Problem description >> Among the records below, find the line that has "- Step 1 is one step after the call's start"; from there, give the lines again exactly, and stop after the line that has "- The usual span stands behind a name".

────

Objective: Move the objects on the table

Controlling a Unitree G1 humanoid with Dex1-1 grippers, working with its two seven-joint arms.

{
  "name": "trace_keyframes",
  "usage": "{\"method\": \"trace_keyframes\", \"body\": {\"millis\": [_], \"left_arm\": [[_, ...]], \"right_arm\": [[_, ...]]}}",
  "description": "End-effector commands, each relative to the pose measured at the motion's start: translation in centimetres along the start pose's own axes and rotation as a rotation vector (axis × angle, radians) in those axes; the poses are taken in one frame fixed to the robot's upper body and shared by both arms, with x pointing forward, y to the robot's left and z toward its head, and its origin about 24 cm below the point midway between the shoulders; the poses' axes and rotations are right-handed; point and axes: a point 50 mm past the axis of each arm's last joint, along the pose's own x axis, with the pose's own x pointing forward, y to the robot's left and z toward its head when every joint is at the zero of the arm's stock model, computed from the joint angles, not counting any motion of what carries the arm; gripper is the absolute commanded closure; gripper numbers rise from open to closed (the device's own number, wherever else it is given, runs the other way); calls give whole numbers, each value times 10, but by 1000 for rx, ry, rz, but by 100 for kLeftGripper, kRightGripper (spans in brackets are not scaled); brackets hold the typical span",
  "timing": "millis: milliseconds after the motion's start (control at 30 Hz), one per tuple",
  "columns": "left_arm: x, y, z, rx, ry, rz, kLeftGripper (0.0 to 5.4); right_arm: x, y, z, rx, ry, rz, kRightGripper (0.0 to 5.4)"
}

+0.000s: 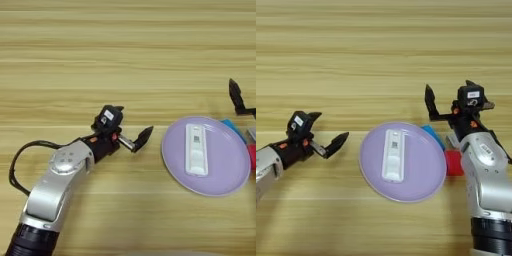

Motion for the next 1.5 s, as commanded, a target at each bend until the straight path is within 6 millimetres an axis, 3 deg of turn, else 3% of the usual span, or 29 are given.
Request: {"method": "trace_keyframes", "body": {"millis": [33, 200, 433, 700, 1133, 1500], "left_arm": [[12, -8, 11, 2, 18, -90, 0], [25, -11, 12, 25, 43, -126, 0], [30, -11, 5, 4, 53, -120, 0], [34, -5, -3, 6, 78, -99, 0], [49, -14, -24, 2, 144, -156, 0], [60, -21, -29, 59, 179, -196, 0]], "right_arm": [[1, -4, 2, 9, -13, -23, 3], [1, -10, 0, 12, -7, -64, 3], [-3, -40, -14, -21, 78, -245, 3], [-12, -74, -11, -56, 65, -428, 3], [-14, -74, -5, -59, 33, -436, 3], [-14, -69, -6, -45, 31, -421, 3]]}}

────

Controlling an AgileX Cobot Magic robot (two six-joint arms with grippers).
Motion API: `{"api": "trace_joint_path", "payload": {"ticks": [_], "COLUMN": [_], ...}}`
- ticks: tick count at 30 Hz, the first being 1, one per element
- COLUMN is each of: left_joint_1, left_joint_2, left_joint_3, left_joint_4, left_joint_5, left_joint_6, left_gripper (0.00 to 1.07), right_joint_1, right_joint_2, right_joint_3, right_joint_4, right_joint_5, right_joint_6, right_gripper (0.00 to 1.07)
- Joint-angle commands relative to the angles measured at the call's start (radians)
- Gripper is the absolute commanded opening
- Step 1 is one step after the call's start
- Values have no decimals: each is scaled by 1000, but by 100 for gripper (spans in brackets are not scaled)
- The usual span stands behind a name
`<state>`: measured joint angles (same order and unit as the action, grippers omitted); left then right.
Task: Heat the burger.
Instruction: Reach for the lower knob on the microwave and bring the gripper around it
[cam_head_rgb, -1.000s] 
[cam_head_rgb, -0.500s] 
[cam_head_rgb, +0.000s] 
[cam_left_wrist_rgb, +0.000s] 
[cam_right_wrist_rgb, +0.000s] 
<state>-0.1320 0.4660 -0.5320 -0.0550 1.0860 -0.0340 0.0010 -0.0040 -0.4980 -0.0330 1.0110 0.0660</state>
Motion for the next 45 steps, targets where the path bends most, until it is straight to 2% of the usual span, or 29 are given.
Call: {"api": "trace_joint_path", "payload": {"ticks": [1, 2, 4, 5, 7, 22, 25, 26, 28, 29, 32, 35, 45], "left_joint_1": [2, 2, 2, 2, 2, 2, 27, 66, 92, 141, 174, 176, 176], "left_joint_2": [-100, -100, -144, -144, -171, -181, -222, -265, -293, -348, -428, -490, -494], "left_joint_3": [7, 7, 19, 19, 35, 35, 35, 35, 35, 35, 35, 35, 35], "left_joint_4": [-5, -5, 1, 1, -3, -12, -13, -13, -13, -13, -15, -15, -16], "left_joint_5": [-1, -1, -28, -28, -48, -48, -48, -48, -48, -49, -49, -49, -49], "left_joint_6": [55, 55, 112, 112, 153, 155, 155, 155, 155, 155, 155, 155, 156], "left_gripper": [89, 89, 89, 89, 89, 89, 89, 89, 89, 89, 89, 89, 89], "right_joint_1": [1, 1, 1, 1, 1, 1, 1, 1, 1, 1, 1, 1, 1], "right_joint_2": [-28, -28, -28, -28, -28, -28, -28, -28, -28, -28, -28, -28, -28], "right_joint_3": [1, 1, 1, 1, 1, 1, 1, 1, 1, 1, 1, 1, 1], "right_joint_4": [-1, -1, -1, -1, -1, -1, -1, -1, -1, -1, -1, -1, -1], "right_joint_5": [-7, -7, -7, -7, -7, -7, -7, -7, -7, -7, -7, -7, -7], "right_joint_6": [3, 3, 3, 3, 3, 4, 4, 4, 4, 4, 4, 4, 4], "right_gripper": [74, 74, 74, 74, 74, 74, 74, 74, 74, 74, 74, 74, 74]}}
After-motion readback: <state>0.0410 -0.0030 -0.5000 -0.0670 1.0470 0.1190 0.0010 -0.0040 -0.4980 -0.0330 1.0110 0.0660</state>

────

Response to this exercise >>
- Step 1 is one step after the call's start
- Values have no decimals: each is scaled by 1000, but by 100 for gripper (spans in brackets are not scaled)
- The usual span stands behind a name

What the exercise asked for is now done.